The discussion above doesn't mention static variables, which clearly are not part of an individual object's state, and so can be ignored when deciding whether an object meets any of the above definitions. More problematic are transient variables—although these are treated for the most part as ordinary instance variables, they are not serialized and so are not part of an object's state when it is saved and restored (possibly in another process). I am inclined now to exclude transient variables from consideration when applying the above definitions to the facilities I'm working on.

Thursday, September 3, 2009

Reflecting Darkly on Generics

Although you can do reflection on generic types in Java, the information available from java.lang.Class and the java.lang.reflect classes is pretty raw.

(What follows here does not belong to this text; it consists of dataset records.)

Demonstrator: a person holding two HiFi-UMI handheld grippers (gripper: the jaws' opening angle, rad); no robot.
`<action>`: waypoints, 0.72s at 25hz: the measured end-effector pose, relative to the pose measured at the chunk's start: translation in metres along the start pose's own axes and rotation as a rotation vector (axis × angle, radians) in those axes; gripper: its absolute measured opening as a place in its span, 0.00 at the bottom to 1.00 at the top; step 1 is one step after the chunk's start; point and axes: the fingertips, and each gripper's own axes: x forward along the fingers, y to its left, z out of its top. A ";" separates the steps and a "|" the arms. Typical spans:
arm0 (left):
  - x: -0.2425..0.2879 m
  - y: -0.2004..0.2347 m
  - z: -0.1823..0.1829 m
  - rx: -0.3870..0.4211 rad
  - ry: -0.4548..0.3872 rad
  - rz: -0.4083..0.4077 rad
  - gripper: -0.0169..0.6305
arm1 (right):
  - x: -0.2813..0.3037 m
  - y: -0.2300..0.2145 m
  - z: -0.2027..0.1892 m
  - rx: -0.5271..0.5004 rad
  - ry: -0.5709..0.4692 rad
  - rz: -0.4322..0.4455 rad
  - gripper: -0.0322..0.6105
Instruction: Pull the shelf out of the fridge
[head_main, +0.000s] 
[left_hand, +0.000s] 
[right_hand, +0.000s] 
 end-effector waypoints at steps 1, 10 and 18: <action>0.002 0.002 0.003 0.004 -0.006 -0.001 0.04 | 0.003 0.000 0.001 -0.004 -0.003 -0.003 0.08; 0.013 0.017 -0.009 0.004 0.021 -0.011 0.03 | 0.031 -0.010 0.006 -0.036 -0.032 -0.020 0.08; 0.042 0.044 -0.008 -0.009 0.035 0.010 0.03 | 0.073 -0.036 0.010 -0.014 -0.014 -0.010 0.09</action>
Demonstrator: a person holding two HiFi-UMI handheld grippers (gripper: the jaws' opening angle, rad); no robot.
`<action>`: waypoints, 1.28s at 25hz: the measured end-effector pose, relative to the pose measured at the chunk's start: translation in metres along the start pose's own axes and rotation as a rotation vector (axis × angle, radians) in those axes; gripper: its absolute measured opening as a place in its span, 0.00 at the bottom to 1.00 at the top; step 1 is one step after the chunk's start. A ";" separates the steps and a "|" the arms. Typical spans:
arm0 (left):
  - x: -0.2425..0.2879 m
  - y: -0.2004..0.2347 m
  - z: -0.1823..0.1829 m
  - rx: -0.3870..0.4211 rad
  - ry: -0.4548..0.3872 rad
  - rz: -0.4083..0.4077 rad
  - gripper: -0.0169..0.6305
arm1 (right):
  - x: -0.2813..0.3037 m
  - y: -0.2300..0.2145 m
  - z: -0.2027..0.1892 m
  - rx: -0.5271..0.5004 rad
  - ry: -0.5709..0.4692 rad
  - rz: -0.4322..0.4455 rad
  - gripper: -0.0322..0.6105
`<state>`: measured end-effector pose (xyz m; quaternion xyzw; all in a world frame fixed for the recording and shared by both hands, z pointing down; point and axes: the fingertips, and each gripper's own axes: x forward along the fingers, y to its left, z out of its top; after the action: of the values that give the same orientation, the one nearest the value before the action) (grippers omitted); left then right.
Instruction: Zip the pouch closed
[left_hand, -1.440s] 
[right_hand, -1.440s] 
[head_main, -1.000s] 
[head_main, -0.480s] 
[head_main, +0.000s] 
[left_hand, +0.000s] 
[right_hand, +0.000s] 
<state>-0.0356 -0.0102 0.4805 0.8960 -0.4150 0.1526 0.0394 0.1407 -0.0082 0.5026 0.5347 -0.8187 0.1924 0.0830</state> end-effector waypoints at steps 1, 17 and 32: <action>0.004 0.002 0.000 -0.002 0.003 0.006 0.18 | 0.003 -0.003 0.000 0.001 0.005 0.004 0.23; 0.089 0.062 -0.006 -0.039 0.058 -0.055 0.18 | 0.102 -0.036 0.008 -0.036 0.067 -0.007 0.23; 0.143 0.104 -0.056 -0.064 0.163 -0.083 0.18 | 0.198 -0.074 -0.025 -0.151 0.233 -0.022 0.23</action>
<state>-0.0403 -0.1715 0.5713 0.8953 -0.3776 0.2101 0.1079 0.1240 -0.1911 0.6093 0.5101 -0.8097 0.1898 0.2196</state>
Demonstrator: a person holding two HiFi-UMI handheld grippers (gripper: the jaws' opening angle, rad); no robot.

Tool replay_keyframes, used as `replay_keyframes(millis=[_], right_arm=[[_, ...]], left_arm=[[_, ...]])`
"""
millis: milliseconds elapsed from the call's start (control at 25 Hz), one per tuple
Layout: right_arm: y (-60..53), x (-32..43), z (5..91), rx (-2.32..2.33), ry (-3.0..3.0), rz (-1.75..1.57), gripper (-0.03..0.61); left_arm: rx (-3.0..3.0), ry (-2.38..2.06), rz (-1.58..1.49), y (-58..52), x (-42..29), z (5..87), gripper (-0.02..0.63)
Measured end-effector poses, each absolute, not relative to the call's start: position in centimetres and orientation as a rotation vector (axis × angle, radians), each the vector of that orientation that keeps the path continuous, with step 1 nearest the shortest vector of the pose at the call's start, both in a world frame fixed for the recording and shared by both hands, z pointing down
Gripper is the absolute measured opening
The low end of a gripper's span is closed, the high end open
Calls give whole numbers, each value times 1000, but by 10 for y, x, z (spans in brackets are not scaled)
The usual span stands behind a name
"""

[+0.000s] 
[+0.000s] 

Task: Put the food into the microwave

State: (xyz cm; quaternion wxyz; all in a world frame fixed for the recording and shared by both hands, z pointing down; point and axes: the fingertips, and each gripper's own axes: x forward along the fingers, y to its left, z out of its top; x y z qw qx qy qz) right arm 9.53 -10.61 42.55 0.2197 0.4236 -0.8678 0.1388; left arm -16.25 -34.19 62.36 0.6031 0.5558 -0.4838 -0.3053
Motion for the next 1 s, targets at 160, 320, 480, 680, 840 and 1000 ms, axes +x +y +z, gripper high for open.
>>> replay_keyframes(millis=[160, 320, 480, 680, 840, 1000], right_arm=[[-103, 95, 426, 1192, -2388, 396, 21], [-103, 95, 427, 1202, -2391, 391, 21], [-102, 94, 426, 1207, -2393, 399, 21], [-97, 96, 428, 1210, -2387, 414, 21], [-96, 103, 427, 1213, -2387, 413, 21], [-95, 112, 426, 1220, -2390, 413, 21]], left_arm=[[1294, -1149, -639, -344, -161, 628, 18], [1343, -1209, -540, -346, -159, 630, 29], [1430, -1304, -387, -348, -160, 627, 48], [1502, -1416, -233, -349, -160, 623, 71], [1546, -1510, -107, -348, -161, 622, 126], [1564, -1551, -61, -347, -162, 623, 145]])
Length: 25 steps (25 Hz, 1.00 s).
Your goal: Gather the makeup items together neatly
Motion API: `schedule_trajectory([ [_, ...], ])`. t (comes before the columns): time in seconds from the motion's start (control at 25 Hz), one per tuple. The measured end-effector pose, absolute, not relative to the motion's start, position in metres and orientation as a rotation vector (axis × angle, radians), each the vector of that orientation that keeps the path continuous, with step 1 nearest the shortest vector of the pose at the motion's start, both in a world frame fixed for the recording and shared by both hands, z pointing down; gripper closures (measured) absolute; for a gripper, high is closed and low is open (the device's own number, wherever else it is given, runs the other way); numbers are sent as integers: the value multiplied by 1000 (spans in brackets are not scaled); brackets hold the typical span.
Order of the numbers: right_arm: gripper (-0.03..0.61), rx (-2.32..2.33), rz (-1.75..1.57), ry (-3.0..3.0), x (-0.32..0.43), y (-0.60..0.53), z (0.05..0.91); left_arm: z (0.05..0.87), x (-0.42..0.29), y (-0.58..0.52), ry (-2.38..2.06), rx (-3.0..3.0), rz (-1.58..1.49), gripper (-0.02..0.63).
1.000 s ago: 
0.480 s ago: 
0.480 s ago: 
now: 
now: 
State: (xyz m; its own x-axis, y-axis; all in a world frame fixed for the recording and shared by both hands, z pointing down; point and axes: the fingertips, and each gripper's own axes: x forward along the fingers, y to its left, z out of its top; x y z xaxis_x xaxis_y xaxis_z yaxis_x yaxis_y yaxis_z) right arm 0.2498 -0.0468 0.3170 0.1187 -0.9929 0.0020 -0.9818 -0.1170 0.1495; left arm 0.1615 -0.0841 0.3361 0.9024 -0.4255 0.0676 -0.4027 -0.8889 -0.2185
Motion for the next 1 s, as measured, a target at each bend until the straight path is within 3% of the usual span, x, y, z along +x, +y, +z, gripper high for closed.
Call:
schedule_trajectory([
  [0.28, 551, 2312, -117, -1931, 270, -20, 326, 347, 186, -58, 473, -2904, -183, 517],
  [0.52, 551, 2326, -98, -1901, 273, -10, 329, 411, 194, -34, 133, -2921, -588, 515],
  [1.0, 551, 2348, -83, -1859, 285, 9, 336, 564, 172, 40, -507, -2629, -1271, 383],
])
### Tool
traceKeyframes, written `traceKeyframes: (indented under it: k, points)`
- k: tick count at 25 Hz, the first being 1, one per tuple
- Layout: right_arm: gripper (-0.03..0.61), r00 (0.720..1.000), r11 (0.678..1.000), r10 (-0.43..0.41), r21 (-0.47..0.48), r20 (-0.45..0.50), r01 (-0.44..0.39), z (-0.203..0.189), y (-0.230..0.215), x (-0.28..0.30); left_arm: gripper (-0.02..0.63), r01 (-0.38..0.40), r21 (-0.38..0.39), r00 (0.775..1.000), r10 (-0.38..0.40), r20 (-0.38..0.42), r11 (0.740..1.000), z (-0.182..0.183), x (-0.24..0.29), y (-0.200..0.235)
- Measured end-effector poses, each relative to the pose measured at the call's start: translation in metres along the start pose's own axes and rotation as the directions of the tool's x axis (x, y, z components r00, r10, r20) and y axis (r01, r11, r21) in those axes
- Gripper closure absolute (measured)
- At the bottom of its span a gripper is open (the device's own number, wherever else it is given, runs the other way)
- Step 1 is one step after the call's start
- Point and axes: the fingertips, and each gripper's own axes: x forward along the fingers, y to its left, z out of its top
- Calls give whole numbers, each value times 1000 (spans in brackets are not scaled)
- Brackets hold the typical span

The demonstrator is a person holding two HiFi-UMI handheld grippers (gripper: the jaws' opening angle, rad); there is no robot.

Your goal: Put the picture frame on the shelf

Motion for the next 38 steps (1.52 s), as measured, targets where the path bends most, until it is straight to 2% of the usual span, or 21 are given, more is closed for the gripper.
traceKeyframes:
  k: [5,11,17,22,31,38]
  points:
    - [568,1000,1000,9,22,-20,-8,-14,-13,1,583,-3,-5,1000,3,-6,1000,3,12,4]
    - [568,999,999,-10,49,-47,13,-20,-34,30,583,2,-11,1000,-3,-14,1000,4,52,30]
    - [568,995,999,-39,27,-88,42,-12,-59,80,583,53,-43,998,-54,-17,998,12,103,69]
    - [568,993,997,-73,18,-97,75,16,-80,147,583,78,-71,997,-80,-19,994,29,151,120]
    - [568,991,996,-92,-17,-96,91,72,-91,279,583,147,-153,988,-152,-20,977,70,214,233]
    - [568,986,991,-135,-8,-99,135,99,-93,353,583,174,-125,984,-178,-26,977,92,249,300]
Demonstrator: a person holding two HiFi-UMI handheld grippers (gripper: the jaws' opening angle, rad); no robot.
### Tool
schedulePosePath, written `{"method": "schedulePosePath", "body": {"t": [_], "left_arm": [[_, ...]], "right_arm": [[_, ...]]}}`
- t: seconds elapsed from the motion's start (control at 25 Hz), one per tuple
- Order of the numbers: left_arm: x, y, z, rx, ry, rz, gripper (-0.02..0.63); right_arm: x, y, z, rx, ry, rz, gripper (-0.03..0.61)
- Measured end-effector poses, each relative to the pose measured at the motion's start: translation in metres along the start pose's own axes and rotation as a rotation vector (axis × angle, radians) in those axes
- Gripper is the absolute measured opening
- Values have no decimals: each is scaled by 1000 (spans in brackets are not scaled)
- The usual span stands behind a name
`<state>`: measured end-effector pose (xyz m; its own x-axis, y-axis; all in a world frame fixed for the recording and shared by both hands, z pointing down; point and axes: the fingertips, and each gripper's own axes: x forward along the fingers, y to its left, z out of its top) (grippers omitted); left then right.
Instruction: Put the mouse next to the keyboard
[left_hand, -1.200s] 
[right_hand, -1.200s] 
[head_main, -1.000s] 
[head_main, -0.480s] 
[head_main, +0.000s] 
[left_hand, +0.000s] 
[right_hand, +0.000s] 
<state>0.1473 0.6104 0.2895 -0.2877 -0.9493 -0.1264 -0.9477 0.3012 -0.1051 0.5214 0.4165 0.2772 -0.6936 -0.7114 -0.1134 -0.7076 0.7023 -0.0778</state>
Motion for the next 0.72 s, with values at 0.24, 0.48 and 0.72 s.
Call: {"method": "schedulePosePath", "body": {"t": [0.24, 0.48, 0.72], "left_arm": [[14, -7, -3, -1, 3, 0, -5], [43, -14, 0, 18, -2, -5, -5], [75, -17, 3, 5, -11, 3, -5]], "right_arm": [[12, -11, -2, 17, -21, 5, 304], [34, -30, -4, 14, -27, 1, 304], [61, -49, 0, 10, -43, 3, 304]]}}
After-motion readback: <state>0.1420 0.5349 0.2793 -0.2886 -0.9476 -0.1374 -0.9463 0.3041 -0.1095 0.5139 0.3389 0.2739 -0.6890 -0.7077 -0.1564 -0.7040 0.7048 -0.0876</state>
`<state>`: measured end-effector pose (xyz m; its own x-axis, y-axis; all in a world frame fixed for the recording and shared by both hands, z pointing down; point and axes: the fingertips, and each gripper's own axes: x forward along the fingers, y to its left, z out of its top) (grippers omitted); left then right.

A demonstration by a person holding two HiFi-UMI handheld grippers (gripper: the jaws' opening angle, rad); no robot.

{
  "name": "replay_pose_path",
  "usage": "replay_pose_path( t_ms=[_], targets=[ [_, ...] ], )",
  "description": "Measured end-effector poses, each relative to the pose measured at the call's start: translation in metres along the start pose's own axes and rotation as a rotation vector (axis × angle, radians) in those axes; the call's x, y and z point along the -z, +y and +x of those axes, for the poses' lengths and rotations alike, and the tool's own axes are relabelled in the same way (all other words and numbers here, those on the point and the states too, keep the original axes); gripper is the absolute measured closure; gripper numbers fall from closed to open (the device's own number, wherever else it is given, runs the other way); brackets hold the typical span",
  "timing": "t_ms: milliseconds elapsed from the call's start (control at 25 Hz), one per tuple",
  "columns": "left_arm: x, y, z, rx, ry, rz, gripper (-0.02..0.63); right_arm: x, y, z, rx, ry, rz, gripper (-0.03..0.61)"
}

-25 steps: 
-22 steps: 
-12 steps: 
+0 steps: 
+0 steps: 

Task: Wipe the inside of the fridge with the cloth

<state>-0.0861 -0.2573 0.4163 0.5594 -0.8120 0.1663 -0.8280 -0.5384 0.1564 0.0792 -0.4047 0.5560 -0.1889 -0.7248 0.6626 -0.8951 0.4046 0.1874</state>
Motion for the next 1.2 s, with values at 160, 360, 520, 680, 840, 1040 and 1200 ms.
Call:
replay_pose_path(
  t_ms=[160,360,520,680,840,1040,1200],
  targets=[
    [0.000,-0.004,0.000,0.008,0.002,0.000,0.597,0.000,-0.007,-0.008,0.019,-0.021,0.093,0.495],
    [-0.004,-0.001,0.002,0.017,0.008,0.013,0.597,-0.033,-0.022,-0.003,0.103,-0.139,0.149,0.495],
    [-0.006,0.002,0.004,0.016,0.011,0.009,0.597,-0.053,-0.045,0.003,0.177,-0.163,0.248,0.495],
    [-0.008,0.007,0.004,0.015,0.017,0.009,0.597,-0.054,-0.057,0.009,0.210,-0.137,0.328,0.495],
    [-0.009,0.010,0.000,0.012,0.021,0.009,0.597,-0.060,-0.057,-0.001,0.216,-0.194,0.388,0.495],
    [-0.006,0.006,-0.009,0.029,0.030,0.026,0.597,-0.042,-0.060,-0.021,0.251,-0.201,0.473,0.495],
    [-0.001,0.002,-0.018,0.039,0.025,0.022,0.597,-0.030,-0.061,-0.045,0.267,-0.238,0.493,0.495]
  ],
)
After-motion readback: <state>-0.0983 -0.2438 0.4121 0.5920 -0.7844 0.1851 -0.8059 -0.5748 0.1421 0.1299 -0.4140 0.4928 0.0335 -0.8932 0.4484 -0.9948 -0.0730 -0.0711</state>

I came across a situation the other day where I had something like:


interface I<T> {
T foo ();
}

abstract class C implements I<String> {
}


and I wanted to ask: what does C.foo() return? The answer, obvious to a human reader, is String, but deducing this using reflection requires traversing C's ancestry and explicitly resolving the type variable T.

It would be nice if there were some general-purpose facilities built into Java to answer questions like:


  • If a given Method m is invoked on an object declared to be of type T, what are the type bounds on the returned value?

  • If a given Method m that takes n arguments is invoked an object declared to be of type T with arguments of specified types Ui, but omitting one argument k, so that 0 ≤ i < k and k < i < n, what are the type bounds on argument k?


Without having made any attempt to write any such facilities myself, I can't say exactly how hard they would be to write, but my feeling is that they would not be easy.

But, if that's not bad enough, they might be impossible to write in a definitive way consistent with the Java language specification—see, for example, this article, which says that the Java generic type inference algorithm is underspecified.